Все фонари, которые только были на сцене и в зале, одновременно вспыхнули. Это было нечто среднее между летним полуднем и плавильной печью. Тимур заслонил лицо локтем; свет стоял стеной, как прежде стояла темнота, но если темноту можно было рассеять с помощью зажигалки, то средства против света не было никакого.
– Ты ничего со мной не сделаешь, - сказал Тимур.
– Я понимаю, мне тебя не разубедить... Но я должен хотя бы попытаться. Вот моя первая победа - ты больше не игнорируешь меня...
Свет погас - весь, кроме единственного прожектора, показавшегося теперь тусклым, будто одинокая лампочка в ободранном подъезде. Пятно света поползло по сцене; остановилось на меловой надписи:
"Ты сумасшедший. Уходи".
– Нет, я не сумасшедший, - сказал Тимур.
Круг света передвинулся еще.
"Ты слыхал, на чем строится театр?"
– На растоптанных самолюбиях, - Тимур усмехнулся.
"Подбирай остатки своего - и убирайся".
– Послушай, - тихо сказал Тимур.
– Почему бы тебе не усомниться? Хоть один раз немножечко усомниться... Я не говорю - пересмотреть вкусы. Ты знаешь, что такое театр, - но ведь ты не знаешь, что такое жизнь! Как же ты можешь судить?!
Пятно света нырнуло за кулисы, переползло со сцены на бетонную стену.
"А почему бы не усомниться тебе?" - было написано на стене, в полуметре от земли.
– Потому что я уже прошел через сомнения. Я понял, что имею право на свой спектакль... на свой взгляд. Да, я напрасно пришел с этим к тебе. Я был глуп. Мне хотелось признания. Лучше бы я просто написал у себя на лбу: "Бездарность и формалист..."
Луч поднялся выше. На черной краске было выцарапано будто гвоздем:
"Ты действительно бездарность и формалист".
– Разумеется, - кивнул Тимур.
Луч поднялся еще выше. Тимур шагнул вперед, к лестнице, - и наступил на зажигалку. Поднял. Не думая, бросил в карман. От перекладин-ступенек пахло железом.
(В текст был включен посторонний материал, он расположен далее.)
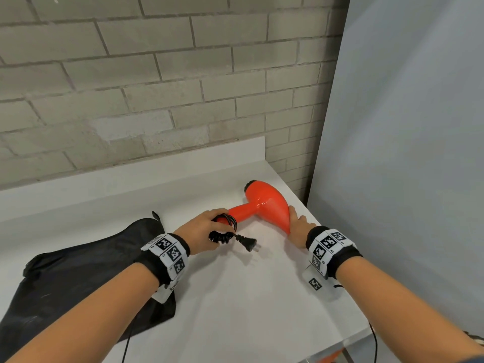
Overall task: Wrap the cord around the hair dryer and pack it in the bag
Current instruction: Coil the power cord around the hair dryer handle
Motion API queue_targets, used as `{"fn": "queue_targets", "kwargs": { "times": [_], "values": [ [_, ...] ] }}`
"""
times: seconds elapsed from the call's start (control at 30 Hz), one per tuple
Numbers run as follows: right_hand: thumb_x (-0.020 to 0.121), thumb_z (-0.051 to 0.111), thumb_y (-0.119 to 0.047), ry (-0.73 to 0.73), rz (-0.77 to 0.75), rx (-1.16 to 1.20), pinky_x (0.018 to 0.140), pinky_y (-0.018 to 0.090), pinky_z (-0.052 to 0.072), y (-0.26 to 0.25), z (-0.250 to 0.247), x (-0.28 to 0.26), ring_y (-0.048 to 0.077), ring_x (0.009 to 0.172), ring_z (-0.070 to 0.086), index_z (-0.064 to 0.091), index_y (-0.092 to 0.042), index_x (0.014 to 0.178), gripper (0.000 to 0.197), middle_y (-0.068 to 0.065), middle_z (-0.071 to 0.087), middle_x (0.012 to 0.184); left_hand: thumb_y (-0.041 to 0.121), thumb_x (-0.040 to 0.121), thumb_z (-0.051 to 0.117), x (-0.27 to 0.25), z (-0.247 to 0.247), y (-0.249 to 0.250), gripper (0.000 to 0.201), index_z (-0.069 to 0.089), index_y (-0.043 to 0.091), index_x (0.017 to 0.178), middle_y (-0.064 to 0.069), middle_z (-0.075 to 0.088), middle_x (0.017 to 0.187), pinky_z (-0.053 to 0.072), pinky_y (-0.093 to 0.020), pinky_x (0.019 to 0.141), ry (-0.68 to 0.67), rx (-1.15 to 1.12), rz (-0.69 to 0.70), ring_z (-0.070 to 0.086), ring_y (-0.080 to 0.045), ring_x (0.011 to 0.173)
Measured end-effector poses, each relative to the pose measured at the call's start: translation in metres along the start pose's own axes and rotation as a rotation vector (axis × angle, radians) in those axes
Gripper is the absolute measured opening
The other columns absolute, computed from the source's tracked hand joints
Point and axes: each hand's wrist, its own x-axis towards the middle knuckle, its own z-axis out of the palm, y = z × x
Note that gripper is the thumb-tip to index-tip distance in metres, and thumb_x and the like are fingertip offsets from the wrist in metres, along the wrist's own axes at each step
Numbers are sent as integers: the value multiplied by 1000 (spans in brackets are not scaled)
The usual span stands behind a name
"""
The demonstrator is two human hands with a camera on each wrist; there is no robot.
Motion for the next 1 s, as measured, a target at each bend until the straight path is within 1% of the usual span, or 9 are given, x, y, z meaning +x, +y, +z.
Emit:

"Тебя плохо учили, мальчик. Ты дилетант".
– Нет, - сказал Тимур.
Комочки высохшей грязи откалывались от его подошв и летели вниз.
"Ты не умеешь элементарного".
– Нет, - повторил Тимур громче.
– Я знаю законы, которые нарушил... Я сделал это намеренно. Мой Ученый, в отличие от персонажа пьесы, существует среди размалеванных кукол... Да, это такой прием... Ведь рисует же ребенок синюю лошадь? Прекрасно зная, что синих лошадей не бывает?
"Самоуверенность - отличительный признак бездарности".
Тимур поднялся выше еще на несколько ступенек.
– Ты путаешь бездарность и непривычность... Да, мои персонажи сперва отвечают, а потом уже выслушивают вопрос. Я знаю - так неправильно, надо сперва услышать, оценить... Но ведь... появляется такое... ощущение их полной внутренней глухоты! Они же все глухи, кроме Ученого... Я знаю, что многие мои приемы формальны... Что это не психологическая драма, это что-то другое... Но ведь сопереживание все равно возникает! Вернее, возникало... до того момента, как ты оттолкнул...
Сцена осталась далеко внизу. Тимур стоял на узкой площадке с железным полом.
"Ты ведь сам пришел ко мне, - было написано на дверце распределительного щитка, над картинкой с черепом и костями.
– Хочешь уйти?"
Тимур вцепился в поручни. Здесь всюду высокое напряжение, в темноте легко свалиться вниз и навсегда остаться инвалидом, а если угодишь в люк...
Ярость накрыла Тимура тяжело и внезапно, как незадолго до того упавшая кулиса. Но если из-под кулисы Тимур выбрался, то ярость не оставила ему шансов.
– Ты... не пугай! Ты губитель, а не "храм". Ты - ортопедический корсет... Ты - протезная фабрика для здоровых людей! Ты сломал жизнь моей матери... Ты столько судеб... талантливых людей! Ты... Я хочу, чтобы тебя не было!
В семь часов утра к зданию Кона подъехали одна за другой три пожарные машины. Огонь удалось потушить не сразу. Толпа вокруг Кона прибывала; пожарные казались неподобающе растерянными - но прятали робость за злостью. А что случилось с ними и что удалось увидеть в здании старого театра никому не говорили.